I have used gum arabic transfer making a series of labels of period domestic appliances to hang along side the enamel.
Can you tell what these machines are? They echo the industrial versions so well.
Monday 2nd March, the big install. With lots of help and encouragement from Alexia, Documentation & Collections Officer and Fern, the construction of many pieces to make one, began.
There was much debate.
Lots of adjustment.
Placing and replacing. But never a cross word.
The piece is now installed and ready for visitors to look and touch.
Placed in the foyer of this lovely Museum until the end of April.
Thankyou Museum in the Park for all your support and encouragement, also Stroud District Council and Arts Council England for your financial support.
If you get the opportunity to see the installation, please leave a comment on the blog as I have to gather feed back as part of the grant award, so become part of the project. 
I will be making a personal appearance to talk about the installation in the Easter holidays so keep an eye on my Facebook page for the date


Sharmon Davidson said...

Congratulations - the work looks wonderful!

Printed Material said...

I shall try to make the journey to see this and will definitely leave feedback.
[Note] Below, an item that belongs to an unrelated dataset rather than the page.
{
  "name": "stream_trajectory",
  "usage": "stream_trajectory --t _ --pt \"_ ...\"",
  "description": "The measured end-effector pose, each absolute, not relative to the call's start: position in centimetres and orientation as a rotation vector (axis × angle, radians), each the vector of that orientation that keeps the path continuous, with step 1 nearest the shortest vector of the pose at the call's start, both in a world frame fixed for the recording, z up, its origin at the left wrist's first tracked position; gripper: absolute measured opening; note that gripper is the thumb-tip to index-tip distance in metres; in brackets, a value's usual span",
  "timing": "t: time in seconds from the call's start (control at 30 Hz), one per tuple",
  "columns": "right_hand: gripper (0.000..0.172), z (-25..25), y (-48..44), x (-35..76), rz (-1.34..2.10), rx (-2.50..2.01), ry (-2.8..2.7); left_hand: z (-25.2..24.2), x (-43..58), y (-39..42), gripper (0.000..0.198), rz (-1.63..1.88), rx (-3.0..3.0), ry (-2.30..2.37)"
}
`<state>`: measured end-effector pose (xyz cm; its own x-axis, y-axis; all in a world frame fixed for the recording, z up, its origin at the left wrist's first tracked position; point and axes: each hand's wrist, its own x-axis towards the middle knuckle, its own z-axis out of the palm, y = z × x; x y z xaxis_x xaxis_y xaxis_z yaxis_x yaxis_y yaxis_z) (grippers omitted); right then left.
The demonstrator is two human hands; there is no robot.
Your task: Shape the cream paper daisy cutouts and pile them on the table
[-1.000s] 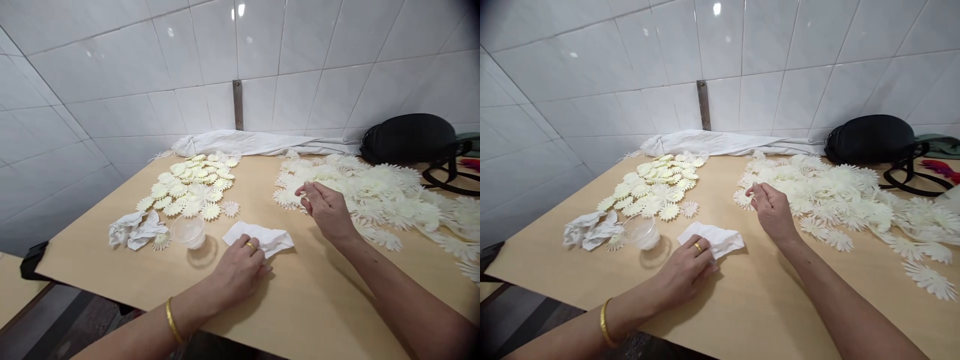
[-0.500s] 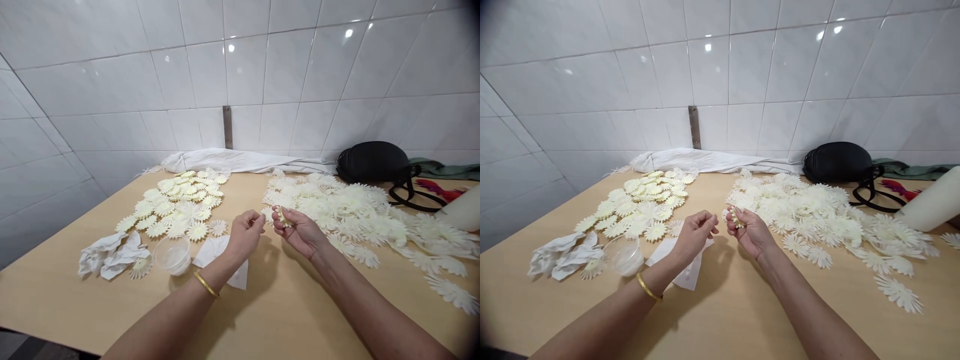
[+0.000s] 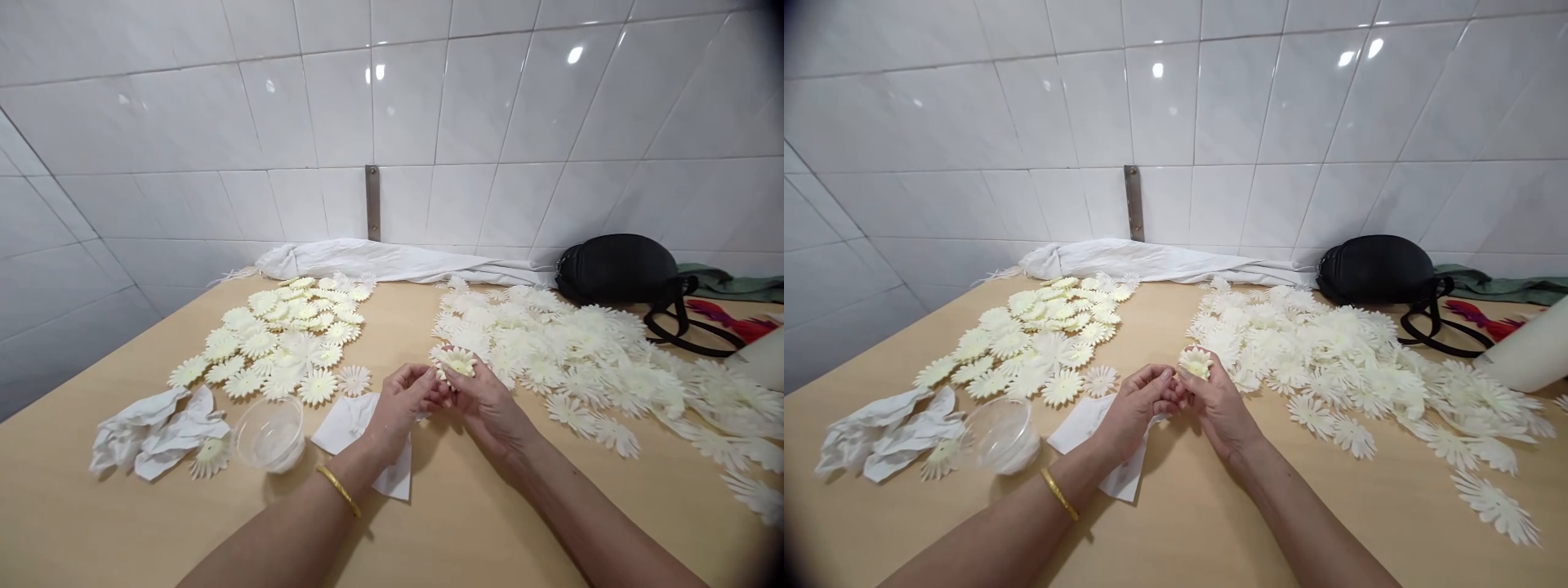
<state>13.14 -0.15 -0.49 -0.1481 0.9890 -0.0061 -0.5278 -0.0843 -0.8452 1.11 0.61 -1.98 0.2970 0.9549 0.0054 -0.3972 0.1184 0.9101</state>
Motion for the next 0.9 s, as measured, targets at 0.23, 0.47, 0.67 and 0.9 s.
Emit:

How wonderful to have access to such a precious archive. Hard work I know but what joy to develop ideas from it.

Wendy Rhodes said...

I was able to see this over the last week. The hanging is beautiful and has hints of knitting/crochet patterns in its formation, or of lace bobbins on a cushion. I was really taken with the moth-eaten spoons, an added element of fragility on a utensil normally so reliable and dependable. Much like the women themselves.
Well done on this evocative display, I look forward to the next installment.